What’s hard is putting out kindness when it may never be reciprocated. Hard to be kind when someone flips you off in front of your children, though you’ve done nothing wrong. Hard to offer forgiveness when someone screams at you for an unknowing mistake. Hard to give a compliment when the person on the receiving end might say something mean back to you.
I realized that during both of the recent interactions my kids were present and watching. My reaction to those types of encounters are obviously shaping the children I’m raising. I needed to show them how we can deal with people in kindness. Yes, even people who are mean. Yes, even people who are inappropriate. Yes, even when you did nothing wrong and they’re mad about it. And yes, even when you just want to be mean and angry back. That’s the most important time to be kind.
Making a Choice to Be Kind
I could have had some choice words for these guys in their vehicles. I could have flipped them off too. I could have jumped out of my car to confront them, screamed back, freaked out. But instead I put kindness into play.
I said, aloud so my kids could hear, “He must be having a really bad day already! Maybe something is bothering him and he’s taking it out on us. All we can do is pray for him”.
I was able to take the strange, tainted experience and paint over it with empathy and kindness.
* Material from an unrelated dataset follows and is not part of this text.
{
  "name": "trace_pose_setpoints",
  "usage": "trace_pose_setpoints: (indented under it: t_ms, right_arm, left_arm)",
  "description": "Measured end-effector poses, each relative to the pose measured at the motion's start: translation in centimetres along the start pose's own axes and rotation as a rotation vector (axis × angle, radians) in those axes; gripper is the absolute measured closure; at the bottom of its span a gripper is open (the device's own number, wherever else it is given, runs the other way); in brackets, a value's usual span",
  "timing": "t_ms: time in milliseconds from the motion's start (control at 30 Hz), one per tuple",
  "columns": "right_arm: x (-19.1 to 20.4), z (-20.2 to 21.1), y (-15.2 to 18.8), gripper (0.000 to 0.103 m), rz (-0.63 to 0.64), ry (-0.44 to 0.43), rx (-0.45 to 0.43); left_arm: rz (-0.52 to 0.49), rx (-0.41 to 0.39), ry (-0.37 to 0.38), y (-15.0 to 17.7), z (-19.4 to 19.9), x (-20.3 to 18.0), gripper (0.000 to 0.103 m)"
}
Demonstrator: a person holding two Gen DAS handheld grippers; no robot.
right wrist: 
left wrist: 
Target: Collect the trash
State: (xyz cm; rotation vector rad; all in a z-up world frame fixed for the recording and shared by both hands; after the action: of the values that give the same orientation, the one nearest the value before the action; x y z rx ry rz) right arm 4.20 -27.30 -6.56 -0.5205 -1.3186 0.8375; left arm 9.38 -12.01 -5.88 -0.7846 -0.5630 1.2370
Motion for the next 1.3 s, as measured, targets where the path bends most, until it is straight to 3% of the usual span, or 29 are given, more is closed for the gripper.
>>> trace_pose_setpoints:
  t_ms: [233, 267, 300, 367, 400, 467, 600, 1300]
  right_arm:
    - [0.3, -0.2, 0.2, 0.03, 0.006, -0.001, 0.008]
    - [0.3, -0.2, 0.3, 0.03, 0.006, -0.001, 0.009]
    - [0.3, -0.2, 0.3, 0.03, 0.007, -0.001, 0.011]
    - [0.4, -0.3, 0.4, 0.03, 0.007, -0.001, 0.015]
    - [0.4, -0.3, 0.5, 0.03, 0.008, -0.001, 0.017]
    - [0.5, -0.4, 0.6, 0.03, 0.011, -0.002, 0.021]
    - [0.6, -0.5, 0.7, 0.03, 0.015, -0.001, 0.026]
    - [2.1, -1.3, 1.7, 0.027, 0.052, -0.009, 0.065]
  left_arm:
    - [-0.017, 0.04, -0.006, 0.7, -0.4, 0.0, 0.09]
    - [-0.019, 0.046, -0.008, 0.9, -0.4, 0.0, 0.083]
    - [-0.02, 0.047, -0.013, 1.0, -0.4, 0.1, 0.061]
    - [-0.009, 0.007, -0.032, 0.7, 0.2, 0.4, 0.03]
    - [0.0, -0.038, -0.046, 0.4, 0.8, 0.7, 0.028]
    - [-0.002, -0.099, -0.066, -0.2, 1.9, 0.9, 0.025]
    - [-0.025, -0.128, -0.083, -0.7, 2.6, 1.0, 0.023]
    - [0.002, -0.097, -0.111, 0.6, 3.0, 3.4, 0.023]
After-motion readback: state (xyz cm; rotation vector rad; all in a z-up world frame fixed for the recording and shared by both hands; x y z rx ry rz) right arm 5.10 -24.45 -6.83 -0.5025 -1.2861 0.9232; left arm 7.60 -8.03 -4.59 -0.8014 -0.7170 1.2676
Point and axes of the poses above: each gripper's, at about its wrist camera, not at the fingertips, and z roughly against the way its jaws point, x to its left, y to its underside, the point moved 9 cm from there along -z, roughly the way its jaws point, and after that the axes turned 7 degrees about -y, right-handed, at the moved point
I can’t say that I do that in every situation but it’s definitely my goal. I’d like to take the kindness challenge and make it more of who I am on a daily basis. Allowing myself to get swooped up in someone else’s anger only makes me angry. And I can honestly say I don’t need more anger in my life.
National Random Acts of Kindness Day
I had no idea there was such a thing, but National Random Acts of Kindness Day is observed on February 17th. The day is celebrated by individuals, groups and organizations nationwide to encourage acts of kindness.
So what random acts of kindness could you do each and every day to improve not only the life of another, but your own?